Description of the task:
A single number is required: how many lines in the data below contain "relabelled".

Task inputs:
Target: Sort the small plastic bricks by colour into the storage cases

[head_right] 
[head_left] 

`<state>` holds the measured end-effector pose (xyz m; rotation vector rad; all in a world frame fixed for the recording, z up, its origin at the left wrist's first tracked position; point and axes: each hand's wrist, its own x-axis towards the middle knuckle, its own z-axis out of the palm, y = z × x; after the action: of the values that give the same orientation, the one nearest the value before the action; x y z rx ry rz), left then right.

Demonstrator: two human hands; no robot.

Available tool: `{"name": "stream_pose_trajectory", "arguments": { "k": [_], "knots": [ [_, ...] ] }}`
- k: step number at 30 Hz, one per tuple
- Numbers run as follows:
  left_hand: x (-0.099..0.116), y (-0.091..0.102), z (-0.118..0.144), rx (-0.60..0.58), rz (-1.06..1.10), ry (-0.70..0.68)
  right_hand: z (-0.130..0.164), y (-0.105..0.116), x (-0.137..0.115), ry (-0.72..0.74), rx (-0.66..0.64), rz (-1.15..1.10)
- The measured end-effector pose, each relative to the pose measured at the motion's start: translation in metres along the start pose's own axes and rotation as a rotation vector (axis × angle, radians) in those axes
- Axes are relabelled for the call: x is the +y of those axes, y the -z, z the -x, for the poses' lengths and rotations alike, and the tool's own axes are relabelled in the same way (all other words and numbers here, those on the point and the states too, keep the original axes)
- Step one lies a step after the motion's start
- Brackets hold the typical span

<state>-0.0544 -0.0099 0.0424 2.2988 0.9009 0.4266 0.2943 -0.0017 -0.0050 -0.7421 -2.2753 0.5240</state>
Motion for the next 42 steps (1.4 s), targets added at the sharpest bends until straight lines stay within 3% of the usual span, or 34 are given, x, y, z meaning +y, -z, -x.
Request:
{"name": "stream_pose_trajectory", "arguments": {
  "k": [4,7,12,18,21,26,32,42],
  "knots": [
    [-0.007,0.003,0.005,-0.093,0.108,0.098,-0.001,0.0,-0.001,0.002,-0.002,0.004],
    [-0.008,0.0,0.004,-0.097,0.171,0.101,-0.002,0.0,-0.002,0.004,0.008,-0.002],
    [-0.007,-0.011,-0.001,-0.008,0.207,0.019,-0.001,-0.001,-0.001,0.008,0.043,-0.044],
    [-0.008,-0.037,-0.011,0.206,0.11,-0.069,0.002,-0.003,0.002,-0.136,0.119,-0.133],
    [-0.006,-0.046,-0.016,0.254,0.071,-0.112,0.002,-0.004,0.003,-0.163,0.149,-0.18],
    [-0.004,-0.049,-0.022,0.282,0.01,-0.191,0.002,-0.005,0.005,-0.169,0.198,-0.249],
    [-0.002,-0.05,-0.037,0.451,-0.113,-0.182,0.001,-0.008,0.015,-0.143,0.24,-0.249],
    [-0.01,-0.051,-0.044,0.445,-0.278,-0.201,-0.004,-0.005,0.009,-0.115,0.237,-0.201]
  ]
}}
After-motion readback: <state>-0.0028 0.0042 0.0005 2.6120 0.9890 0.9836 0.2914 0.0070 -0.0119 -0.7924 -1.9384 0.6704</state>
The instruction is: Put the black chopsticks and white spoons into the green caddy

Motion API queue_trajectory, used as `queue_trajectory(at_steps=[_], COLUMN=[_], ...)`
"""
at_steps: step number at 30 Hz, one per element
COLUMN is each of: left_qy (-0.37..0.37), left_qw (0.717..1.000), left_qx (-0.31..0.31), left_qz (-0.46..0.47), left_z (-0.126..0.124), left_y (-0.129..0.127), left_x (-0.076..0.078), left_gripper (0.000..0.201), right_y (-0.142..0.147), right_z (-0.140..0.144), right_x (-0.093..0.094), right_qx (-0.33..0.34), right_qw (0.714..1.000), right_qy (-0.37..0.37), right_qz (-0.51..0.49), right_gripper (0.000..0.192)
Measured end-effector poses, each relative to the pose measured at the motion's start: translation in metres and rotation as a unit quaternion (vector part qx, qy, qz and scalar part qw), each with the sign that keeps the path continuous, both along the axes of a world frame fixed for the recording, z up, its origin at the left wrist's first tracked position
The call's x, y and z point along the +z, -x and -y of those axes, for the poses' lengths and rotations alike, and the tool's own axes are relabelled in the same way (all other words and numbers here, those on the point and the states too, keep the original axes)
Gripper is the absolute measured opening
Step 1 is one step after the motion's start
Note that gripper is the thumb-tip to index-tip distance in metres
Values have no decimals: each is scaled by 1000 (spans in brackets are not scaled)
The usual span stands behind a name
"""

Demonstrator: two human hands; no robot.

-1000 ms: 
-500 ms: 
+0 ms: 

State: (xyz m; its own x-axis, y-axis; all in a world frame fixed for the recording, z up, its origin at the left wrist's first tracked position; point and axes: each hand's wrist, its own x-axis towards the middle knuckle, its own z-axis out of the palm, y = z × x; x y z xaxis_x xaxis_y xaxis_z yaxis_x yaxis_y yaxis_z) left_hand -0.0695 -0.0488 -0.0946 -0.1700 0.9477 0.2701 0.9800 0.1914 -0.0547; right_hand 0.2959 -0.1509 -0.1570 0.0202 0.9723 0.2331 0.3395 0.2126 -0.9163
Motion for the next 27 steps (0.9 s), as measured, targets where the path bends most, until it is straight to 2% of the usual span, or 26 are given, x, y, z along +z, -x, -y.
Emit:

Answer space:
2